> **REQUIREMENT**
Among the lines below, a stretch begins at the one with "Think of this" and ends at the one with "Picture: 541 x". Repeat that stretch exactly, ends included.

================

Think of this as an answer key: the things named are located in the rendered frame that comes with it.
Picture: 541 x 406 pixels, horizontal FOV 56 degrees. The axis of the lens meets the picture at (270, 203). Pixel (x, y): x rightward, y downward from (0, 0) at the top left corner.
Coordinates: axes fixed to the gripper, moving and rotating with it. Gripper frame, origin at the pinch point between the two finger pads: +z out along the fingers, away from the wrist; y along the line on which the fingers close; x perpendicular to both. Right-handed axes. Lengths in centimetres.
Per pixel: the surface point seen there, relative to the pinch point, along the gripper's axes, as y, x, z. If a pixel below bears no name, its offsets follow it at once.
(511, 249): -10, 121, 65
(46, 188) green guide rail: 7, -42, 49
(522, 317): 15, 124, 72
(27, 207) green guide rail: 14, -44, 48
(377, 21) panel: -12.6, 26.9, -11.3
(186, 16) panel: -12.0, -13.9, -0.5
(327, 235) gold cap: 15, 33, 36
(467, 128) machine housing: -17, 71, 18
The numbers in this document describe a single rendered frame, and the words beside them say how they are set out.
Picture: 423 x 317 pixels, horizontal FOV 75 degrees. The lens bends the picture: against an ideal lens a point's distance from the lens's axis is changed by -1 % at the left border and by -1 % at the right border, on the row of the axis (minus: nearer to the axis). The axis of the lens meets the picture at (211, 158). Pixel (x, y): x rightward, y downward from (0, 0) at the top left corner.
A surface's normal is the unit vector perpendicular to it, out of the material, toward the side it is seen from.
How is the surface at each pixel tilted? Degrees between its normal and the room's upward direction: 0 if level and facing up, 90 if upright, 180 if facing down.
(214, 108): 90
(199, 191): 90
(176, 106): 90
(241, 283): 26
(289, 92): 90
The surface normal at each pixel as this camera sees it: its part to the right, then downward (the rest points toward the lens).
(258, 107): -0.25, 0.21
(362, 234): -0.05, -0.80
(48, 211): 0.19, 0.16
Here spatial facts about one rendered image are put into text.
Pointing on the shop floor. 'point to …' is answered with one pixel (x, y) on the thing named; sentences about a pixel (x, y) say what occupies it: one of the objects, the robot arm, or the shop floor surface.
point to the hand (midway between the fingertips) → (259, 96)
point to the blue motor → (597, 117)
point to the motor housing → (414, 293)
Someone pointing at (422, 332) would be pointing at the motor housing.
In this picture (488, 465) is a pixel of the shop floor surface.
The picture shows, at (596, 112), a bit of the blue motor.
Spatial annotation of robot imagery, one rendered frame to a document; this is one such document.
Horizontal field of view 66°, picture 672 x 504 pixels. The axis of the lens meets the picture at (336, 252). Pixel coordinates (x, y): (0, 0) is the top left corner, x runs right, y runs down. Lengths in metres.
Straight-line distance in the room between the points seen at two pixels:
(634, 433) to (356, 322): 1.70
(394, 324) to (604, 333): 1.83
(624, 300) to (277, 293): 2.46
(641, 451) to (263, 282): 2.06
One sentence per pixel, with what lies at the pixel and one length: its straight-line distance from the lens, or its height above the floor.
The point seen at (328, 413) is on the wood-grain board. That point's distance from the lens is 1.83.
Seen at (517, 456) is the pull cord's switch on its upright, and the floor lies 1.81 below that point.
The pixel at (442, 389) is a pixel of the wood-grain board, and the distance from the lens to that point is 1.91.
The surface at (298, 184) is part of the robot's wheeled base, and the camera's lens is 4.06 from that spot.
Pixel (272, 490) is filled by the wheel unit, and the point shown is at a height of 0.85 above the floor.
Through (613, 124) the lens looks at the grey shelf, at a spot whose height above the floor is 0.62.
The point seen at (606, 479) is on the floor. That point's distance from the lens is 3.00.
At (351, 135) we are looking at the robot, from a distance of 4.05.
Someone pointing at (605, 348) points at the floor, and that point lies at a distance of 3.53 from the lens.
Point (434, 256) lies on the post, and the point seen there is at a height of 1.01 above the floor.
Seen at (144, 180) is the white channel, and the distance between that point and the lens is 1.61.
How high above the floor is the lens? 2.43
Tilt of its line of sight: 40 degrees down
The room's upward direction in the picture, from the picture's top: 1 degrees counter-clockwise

================

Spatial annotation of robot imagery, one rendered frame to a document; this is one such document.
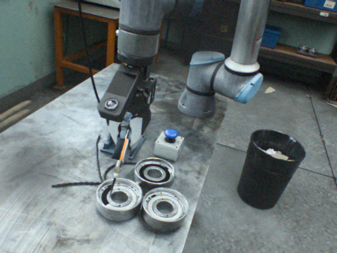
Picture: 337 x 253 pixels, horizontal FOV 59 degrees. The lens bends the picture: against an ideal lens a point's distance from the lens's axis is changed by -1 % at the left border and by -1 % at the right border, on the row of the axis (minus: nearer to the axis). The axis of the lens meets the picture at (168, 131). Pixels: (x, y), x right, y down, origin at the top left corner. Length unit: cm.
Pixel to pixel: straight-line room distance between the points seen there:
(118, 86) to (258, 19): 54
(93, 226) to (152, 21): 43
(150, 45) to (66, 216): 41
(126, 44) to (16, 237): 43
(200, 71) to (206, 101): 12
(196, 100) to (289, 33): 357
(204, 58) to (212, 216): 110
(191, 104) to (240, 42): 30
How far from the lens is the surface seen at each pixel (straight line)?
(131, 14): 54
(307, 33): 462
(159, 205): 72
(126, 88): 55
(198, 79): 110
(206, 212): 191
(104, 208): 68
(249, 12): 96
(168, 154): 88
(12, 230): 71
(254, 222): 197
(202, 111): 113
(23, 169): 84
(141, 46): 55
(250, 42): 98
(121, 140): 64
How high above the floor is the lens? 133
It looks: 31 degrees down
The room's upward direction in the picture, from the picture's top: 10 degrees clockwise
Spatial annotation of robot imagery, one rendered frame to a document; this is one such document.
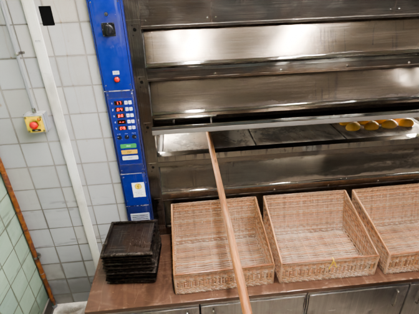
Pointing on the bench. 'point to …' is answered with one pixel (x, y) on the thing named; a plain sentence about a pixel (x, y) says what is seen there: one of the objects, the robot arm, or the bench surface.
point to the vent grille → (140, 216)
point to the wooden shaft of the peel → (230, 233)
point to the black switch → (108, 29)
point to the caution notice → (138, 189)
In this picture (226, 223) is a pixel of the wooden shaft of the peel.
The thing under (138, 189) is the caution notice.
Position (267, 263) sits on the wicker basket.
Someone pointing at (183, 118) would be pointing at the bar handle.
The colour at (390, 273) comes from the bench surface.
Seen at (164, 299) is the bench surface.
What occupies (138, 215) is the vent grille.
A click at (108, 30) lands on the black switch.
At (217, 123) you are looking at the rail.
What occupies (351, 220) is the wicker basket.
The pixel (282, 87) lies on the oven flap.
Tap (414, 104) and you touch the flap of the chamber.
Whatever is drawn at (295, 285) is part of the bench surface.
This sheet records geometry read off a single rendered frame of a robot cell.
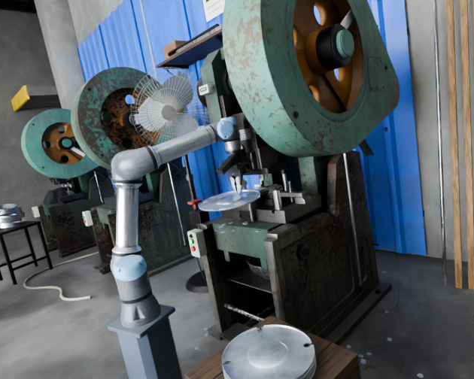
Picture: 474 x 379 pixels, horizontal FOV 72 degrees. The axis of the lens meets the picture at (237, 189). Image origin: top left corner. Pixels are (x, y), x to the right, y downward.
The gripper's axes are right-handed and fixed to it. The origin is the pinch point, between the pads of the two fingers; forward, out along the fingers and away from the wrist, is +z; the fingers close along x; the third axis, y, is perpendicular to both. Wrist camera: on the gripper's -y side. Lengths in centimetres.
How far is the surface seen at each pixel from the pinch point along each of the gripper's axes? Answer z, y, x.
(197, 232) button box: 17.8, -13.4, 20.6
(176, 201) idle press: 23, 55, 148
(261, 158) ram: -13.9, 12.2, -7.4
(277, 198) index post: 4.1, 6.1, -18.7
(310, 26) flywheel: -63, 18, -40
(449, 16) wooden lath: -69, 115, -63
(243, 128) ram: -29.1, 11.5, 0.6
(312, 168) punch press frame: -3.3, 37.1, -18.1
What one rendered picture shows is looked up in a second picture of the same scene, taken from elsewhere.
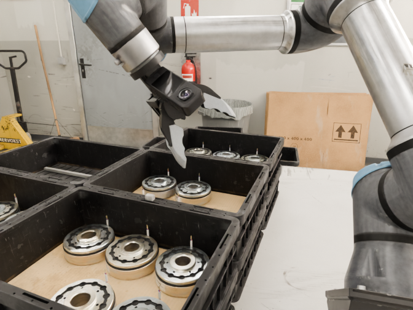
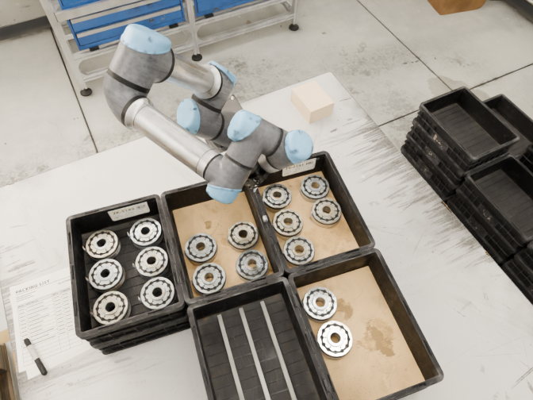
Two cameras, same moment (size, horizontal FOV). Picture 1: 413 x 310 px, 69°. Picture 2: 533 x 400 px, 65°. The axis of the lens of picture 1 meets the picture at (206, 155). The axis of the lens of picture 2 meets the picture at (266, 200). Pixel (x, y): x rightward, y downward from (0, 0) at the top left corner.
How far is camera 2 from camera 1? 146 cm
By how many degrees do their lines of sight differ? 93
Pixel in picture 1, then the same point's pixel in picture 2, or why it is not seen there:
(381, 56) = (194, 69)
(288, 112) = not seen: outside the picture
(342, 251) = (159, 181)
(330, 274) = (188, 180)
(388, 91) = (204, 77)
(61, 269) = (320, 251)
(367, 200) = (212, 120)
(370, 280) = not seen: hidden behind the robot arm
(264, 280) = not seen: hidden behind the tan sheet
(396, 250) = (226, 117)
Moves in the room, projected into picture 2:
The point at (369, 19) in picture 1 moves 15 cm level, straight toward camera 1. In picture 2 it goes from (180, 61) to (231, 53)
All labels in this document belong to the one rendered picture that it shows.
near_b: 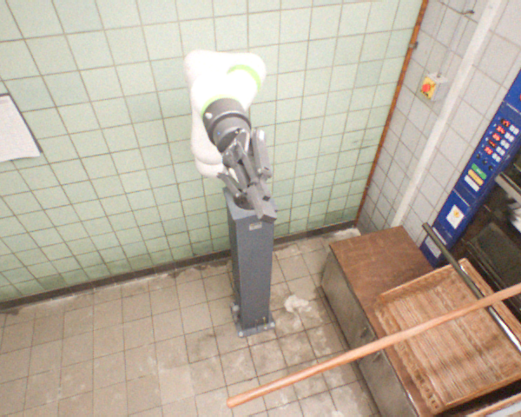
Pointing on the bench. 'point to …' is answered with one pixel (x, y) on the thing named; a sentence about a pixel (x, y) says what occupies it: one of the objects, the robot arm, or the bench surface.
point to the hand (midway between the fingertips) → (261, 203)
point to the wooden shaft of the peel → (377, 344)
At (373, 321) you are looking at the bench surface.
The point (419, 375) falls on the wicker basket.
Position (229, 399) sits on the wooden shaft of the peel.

================

> **FINISHED EXERCISE**
Think of this as an answer key: the things named are located in the rendered frame that comes with it.
Picture: 541 x 406 pixels, horizontal FOV 56 degrees. The axis of the lens meets the picture at (270, 203). Pixel (x, y): x rightward, y downward from (0, 0) at the top left corner.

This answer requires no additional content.